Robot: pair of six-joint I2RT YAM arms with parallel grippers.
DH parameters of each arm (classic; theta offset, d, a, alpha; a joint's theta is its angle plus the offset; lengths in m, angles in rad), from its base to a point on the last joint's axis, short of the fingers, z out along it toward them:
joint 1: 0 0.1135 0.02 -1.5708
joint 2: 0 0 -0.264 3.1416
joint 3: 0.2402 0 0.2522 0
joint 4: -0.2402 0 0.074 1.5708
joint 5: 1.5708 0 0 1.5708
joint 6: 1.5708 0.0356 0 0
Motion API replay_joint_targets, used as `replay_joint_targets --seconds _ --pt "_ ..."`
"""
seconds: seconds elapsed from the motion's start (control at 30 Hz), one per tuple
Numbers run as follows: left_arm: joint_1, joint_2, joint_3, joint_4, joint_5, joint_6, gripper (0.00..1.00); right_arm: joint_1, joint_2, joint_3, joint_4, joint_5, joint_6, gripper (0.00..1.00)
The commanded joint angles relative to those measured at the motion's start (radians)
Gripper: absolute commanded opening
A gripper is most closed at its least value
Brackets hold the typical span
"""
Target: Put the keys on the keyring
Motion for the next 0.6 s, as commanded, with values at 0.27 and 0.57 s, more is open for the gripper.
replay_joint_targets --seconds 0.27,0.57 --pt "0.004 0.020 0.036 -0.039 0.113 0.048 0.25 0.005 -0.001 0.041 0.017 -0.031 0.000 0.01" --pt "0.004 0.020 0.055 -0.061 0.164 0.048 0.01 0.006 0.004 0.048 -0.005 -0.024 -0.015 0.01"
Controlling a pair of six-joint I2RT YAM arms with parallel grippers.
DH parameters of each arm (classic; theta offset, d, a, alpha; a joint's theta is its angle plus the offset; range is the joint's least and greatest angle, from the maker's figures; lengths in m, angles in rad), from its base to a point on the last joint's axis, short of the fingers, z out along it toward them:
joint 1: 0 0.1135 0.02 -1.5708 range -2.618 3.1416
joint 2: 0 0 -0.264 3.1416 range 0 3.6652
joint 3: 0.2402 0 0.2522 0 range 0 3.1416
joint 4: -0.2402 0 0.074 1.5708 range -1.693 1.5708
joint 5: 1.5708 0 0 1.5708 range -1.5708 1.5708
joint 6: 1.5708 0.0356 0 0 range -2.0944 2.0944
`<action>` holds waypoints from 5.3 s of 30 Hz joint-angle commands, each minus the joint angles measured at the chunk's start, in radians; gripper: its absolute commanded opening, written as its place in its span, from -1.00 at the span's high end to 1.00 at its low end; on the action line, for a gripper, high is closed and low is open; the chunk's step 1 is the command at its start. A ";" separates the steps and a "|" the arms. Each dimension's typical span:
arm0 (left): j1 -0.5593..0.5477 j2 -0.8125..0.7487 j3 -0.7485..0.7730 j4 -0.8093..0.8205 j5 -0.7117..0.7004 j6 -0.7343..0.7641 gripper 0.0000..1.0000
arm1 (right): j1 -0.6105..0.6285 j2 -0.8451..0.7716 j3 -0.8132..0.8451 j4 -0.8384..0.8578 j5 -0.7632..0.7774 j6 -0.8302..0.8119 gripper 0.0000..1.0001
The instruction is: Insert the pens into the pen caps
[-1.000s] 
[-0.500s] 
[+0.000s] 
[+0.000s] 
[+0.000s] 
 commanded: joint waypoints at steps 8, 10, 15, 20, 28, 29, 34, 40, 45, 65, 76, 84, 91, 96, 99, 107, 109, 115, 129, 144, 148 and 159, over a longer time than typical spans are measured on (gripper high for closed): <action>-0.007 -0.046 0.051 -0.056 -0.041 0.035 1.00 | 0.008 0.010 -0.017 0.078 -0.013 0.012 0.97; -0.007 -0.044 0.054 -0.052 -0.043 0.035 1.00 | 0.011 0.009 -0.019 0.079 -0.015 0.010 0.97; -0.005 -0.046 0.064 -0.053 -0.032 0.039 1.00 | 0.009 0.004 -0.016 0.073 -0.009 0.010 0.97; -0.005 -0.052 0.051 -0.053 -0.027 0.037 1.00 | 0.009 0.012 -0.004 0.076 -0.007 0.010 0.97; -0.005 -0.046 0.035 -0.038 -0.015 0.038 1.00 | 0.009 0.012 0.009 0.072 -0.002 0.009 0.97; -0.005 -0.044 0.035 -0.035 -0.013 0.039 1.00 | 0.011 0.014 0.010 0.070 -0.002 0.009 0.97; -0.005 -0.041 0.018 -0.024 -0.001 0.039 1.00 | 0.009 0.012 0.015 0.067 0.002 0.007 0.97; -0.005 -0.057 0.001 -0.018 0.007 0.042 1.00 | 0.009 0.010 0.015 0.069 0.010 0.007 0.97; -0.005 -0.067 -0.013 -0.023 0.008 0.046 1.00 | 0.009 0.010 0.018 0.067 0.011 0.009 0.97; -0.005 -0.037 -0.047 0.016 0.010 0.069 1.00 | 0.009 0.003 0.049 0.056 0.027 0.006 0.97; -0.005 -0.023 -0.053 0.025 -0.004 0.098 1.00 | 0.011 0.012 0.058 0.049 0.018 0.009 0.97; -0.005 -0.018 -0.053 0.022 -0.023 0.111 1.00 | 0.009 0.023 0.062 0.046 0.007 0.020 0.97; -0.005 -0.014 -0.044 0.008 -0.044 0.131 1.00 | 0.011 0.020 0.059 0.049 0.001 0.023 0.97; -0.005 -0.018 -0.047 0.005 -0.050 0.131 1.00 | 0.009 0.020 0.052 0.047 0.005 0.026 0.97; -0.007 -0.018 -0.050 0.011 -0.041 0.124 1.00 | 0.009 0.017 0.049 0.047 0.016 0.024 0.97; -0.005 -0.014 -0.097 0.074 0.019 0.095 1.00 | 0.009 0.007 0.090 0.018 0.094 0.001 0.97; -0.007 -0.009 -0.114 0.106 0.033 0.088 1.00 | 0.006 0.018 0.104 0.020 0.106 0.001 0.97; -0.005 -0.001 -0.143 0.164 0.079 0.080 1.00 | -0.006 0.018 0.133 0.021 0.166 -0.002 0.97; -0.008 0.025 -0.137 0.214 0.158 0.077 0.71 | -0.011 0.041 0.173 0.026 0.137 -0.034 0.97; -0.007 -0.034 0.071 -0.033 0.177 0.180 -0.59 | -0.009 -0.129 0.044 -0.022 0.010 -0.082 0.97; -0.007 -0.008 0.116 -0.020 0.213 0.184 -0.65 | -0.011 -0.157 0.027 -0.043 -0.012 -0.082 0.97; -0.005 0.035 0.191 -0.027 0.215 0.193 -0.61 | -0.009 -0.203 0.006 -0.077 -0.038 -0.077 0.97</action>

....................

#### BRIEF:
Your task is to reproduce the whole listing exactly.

#### EXERCISE RESULT:
Robot: pair of six-joint I2RT YAM arms with parallel grippers.
DH parameters of each arm (classic; theta offset, d, a, alpha; a joint's theta is its angle plus the offset; lengths in m, angles in rad), from its base to a point on the last joint's axis, short of the fingers, z out along it toward them:
joint 1: 0 0.1135 0.02 -1.5708
joint 2: 0 0 -0.264 3.1416
joint 3: 0.2402 0 0.2522 0
joint 4: -0.2402 0 0.074 1.5708
joint 5: 1.5708 0 0 1.5708
joint 6: 1.5708 0.0356 0 0
Motion API replay_joint_targets, used as `replay_joint_targets --seconds _ --pt "_ ..."`
"""
seconds: seconds elapsed from the motion's start (control at 30 Hz), one per tuple
Numbers run as follows: left_arm: joint_1, joint_2, joint_3, joint_4, joint_5, joint_6, gripper (0.00..1.00); right_arm: joint_1, joint_2, joint_3, joint_4, joint_5, joint_6, gripper (0.00..1.00)
The commanded joint angles relative to those measured at the motion's start (radians)
Gripper: absolute commanded opening
A gripper is most closed at its least value
Brackets hold the typical span
"""
Target: Put the keys on the keyring
Motion for the next 0.6 s, as commanded, with values at 0.27 and 0.57 s, more is open for the gripper.
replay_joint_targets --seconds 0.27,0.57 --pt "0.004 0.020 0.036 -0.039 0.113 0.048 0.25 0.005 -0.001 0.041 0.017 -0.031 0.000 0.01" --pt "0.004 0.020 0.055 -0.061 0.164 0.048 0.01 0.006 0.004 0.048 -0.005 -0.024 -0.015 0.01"
Controlling a pair of six-joint I2RT YAM arms with parallel grippers.
DH parameters of each arm (classic; theta offset, d, a, alpha; a joint's theta is its angle plus the offset; range is the joint's least and greatest angle, from the maker's figures; lengths in m, angles in rad), from its base to a point on the last joint's axis, short of the fingers, z out along it toward them:
joint 1: 0 0.1135 0.02 -1.5708 range -2.618 3.1416
joint 2: 0 0 -0.264 3.1416 range 0 3.6652
joint 3: 0.2402 0 0.2522 0 range 0 3.1416
joint 4: -0.2402 0 0.074 1.5708 range -1.693 1.5708
joint 5: 1.5708 0 0 1.5708 range -1.5708 1.5708
joint 6: 1.5708 0.0356 0 0 range -2.0944 2.0944
`<action>` holds waypoints from 5.3 s of 30 Hz joint-angle commands, each minus the joint angles measured at the chunk's start, in radians; gripper: its absolute commanded opening, written as its place in its span, from -1.00 at the span's high end to 1.00 at its low end; on the action line, for a gripper, high is closed and low is open; the chunk's step 1 is the command at its start. A ";" separates the steps and a "|" the arms. Each dimension's typical span:
arm0 (left): j1 -0.5593..0.5477 j2 -0.8125..0.7487 j3 -0.7485..0.7730 j4 -0.8093..0.8205 j5 -0.7117..0.7004 j6 -0.7343..0.7641 gripper 0.0000..1.0000
arm1 (right): j1 -0.6105..0.6285 j2 -0.8451..0.7716 j3 -0.8132..0.8451 j4 -0.8384..0.8578 j5 -0.7632..0.7774 j6 -0.8302..0.8119 gripper 0.0000..1.0001
The instruction is: Insert the pens into the pen caps
[-1.000s] 
[-0.500s] 
[+0.000s] 
[+0.000s] 
[+0.000s] 
 commanded: joint waypoints at steps 8, 10, 15, 20, 28, 29, 34, 40, 45, 65, 76, 84, 91, 96, 99, 107, 109, 115, 129, 144, 148 and 159, over a longer time than typical spans are measured on (gripper high for closed): <action>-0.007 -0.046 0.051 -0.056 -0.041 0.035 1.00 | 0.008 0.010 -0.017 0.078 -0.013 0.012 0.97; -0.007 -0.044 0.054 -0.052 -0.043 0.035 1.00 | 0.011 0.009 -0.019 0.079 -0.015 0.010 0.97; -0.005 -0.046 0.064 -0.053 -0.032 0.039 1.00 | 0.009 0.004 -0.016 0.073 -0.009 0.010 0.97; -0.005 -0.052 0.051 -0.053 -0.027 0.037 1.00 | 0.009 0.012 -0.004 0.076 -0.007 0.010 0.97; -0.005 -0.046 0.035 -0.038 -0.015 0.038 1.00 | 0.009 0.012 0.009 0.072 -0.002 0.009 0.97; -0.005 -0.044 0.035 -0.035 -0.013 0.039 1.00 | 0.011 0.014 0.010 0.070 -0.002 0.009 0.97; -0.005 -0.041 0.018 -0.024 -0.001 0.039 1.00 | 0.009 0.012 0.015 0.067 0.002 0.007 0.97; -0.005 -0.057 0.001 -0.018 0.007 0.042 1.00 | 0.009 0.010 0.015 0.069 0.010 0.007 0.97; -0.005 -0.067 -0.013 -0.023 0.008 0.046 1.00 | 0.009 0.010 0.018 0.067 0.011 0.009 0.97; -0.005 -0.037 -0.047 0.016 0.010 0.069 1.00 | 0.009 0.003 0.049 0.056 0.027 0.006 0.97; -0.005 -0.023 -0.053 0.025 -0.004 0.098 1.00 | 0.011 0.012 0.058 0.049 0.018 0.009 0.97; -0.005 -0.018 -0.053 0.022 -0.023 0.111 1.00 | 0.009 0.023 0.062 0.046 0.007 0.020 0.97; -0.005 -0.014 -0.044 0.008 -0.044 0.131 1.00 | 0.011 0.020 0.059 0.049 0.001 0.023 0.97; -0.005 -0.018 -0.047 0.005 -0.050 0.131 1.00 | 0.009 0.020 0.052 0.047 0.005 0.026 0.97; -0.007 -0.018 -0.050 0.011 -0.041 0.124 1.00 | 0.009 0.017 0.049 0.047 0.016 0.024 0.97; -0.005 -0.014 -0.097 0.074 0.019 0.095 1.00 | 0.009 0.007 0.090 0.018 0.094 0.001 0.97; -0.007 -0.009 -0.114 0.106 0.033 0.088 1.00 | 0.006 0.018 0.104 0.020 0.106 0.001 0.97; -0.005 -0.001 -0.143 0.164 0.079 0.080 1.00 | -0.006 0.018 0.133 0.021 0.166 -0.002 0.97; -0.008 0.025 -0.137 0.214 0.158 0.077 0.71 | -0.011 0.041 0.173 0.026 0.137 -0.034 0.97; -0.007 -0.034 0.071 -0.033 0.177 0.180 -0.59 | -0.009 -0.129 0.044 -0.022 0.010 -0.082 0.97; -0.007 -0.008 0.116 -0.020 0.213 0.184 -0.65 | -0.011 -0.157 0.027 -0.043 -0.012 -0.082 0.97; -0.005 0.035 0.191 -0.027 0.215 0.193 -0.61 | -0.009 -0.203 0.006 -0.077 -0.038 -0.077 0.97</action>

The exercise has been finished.